Bringing it back to the present, We are now getting texts from his wife saying he is abusing her, mainly mentally, and now starting to be physically...We have had her and the kids at our house a few times because of it...but we can't keep doing this for her as much as we love to see them out of danger, our house just isn't big enough..... The wife though is just as bad as my brother but in a different aspect, she loves playing the victim, as in, ever advice we give her, she thinks of excuses after excuses.....At this point I just want to slap her and tell her that it isn't about her anymore, it is about her own children. The mental abuse has gotten so terrible in their house that my 7 year old nephew, HE IS 7 YEARS OLD, went and said to my brother, his father, that he hopes the cops take him away. Then he yells back at his son and throws a broken beer bottle and gets him covered in beer. And now more drama later, CPS has opened a case against both of them and now we are just practically waiting for the proverbial shit to hit the fan. And what made me break down the worst is that when we warned my brother of this, he said that he wanted CPS to get involved, that he practically doesn't love his own children......This...THIS RIGHT HERE CRUSHED ME!!!!

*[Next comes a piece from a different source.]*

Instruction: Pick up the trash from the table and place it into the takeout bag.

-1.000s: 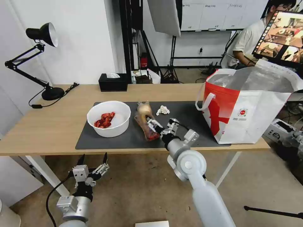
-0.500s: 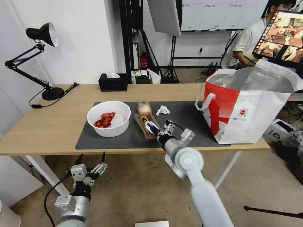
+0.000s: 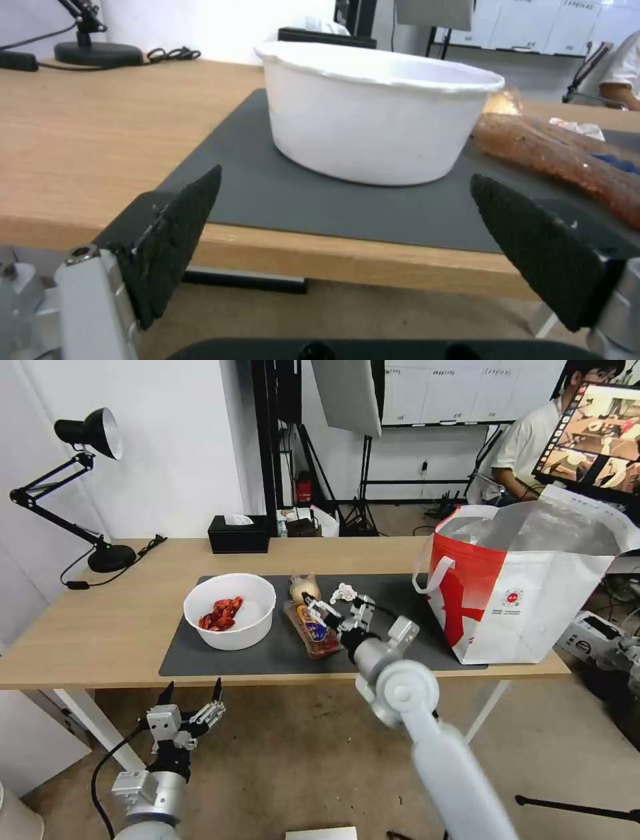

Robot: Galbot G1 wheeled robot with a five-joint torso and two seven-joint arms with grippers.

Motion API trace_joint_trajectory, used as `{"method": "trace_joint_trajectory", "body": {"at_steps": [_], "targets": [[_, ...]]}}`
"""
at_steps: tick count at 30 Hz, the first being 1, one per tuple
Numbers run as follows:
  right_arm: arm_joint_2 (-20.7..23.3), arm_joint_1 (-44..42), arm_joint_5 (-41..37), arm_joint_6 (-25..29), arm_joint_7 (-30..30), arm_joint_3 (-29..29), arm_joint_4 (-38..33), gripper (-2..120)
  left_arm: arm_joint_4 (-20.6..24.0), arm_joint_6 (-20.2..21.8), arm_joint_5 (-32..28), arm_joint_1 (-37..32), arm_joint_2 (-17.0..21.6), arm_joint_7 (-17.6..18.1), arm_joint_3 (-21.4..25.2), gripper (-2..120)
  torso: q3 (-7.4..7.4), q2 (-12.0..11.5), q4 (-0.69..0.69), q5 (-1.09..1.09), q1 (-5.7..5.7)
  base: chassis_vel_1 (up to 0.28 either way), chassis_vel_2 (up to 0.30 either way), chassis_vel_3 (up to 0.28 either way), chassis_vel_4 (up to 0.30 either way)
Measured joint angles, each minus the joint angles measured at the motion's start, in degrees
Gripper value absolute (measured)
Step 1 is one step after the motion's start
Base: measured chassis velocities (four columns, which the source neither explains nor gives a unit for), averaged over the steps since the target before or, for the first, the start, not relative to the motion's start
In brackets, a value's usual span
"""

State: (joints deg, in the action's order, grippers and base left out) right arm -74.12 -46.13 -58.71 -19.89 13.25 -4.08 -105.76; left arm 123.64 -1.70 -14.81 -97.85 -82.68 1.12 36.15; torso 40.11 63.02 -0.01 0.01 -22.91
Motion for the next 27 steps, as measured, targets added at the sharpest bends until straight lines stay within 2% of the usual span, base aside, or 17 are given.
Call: {"method": "trace_joint_trajectory", "body": {"at_steps": [3, 4, 6, 7, 8, 11, 12, 13, 15, 16, 17, 20, 21, 23, 27], "targets": [[6.3, 10.0, 8.0, 3.7, -11.1, 6.2, 8.8, 71, -0.1, 0.0, -0.4, 0.1, 0.1, -0.1, 0.2, 100, 0.01, 0.0, 0.00, -0.01, -0.01, 0.000, 0.000, 0.000, 0.000], [6.3, 10.0, 8.0, 3.7, -11.1, 6.2, 8.8, 71, -0.1, 0.0, -0.4, 0.1, 0.1, -0.1, 0.2, 100, 0.01, 0.0, 0.00, -0.01, -0.01, 0.000, 0.000, 0.000, 0.000], [8.5, 16.1, 10.4, 4.4, -16.8, 10.8, 14.9, 61, -0.6, 0.0, -0.4, 0.3, 0.0, -0.1, 0.2, 100, 0.01, 0.0, 0.01, 0.00, -0.01, 0.000, 0.000, 0.000, 0.000], [8.5, 16.1, 10.4, 4.4, -16.8, 10.8, 14.9, 61, -0.6, 0.0, -0.4, 0.3, 0.0, -0.1, 0.2, 100, 0.01, 0.0, 0.01, 0.00, -0.01, 0.000, 0.000, 0.000, 0.000], [9.4, 20.6, 11.7, 4.6, -20.7, 13.6, 19.1, 55, -0.8, 0.1, -0.5, 0.5, -0.2, -0.1, 0.1, 100, 0.01, 0.0, 0.01, -0.02, -0.01, 0.000, 0.000, 0.000, 0.000], [9.8, 23.9, 12.6, 4.6, -24.2, 16.5, 22.6, 48, -0.9, 0.1, -0.5, 0.6, -0.3, -0.1, 0.0, 100, 0.00, 0.0, 0.01, -0.01, -0.01, 0.000, 0.000, 0.000, 0.000], [10.0, 27.2, 13.1, 3.8, -27.7, 19.2, 26.3, 39, -1.0, 0.1, -0.5, 0.7, -0.5, -0.2, -0.2, 100, 0.01, 0.0, 0.01, 0.01, -0.02, 0.000, 0.000, 0.000, 0.000], [10.0, 27.2, 13.1, 3.8, -27.7, 19.2, 26.3, 39, -1.0, 0.1, -0.5, 0.7, -0.5, -0.2, -0.2, 100, 0.01, 0.0, 0.01, 0.01, -0.02, 0.000, 0.000, 0.000, 0.000], [9.7, 30.6, 14.3, 2.9, -31.8, 21.9, 30.8, 30, -1.0, 0.1, -0.5, 0.9, -0.6, -0.3, -0.3, 100, 0.00, 0.0, 0.01, -0.02, -0.01, 0.000, 0.000, 0.000, 0.000], [9.3, 31.6, 15.1, 2.6, -33.9, 22.7, 32.8, 25, -1.0, 0.1, -0.5, 0.9, -0.5, -0.4, -0.3, 100, 0.01, 0.0, 0.01, 0.00, -0.01, 0.000, 0.000, 0.000, 0.000], [9.3, 31.6, 15.1, 2.6, -33.9, 22.7, 32.8, 25, -1.0, 0.1, -0.5, 0.9, -0.5, -0.4, -0.3, 100, 0.01, 0.0, 0.01, 0.00, -0.01, 0.000, 0.000, 0.000, 0.000], [7.8, 32.8, 18.2, 2.5, -40.8, 23.3, 38.0, 10, -0.8, 0.1, -2.2, 0.9, 0.3, -0.9, -0.1, 100, 0.01, 0.0, 0.01, 0.00, -0.01, 0.000, 0.000, 0.000, 0.000], [7.8, 32.8, 18.2, 2.5, -40.8, 23.3, 38.0, 10, -0.8, 0.1, -2.2, 0.9, 0.3, -0.9, -0.1, 100, 0.01, 0.0, 0.01, 0.00, -0.01, 0.000, 0.000, 0.000, 0.000], [7.3, 32.8, 19.1, 2.6, -42.5, 23.5, 39.6, 0, -0.6, 0.1, -3.1, 1.0, 0.9, -1.0, 0.2, 100, 0.00, 0.0, 0.00, -0.01, -0.01, 0.000, 0.000, 0.000, 0.000], [6.6, 32.7, 19.6, 2.7, -43.3, 23.5, 41.1, 0, -0.5, 0.1, -3.9, 1.2, 1.8, -1.3, 0.4, 100, 0.00, 0.0, 0.00, -0.01, 0.00, 0.000, 0.000, 0.000, 0.000]]}}
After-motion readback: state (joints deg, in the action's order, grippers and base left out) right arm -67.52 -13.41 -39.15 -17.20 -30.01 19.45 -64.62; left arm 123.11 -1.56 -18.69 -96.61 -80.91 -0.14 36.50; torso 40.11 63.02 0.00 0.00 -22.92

I am sorry to go into detail about what I am currently going through. the stress has caused me to break down, and even have really bad nausea and slight depression.... I haven't really been myself for 2 years with him dragging not just me through this...but his own children who have never seen a structured, calm environment.....I can't imagine how my poor nephew feels knowing that his own father doesn't love him....
For all my current commissioners and patrons....Art will for sure be slowed down to a crawl as I work through things and build my drive back up to draw with quality. I appreciate your patience during this rough time in my life, I love you guys......I will still be drawing and active, just, slower...
I'm very sorry you have to put up with this, Colby. If you feel the need to take a break and close off commissions for awhile, then please do so!! Art can always wait! But your mental well being cannot! If you need to talk to somebody, you know where to find me! **hugs tight**
I fear your brother is in the same place; too deep into his addiction and his family is making him so deeply unhappy that whilst he won't leave them due to a lack of courage, he's happy to let the authorities do the heavy lifting and break up his home for him.
There is no easy answer here, especially for those caught in the crossfire (like yourself and your nephew). All I hope is that a peaceful resolution is found swiftly for the sake of you both.
*huggles lots*
I dont say this lightly There was a point in my life where CPS got involved with my family and it really helped focus my parents...or at the very least helped them face the issues they had been ignoring. Our family ended up staying together but there were certainly points where i did sit and think as a 14 year old maybe we would be better off someplace else. I hope your brother can sort himself out for everyones sakes
do what you can within reason if it makes you feel better, alright? you aren't responsible for fixing your brothers mistakes. lastly, take it easy. mental health can be an overwhelming monster to fight against if you let it get too out of control. i have a panic disorder & diagnosed depression of my own, so i'm here for ya if you need me. idk about you, but sometimes i find it calming to talk with people who can relate to my situation. reminds me that i'm not alone and all~
it sucks that covid has fucked everything up recently, and i really hope you can get to see a doctor soon! medication does a great deal for me, to the point that only really major life changes bring back the bad panic attack symptoms (like when my dad died last year) so i'm a pretty bid advocate for at least tryin them to see if they help!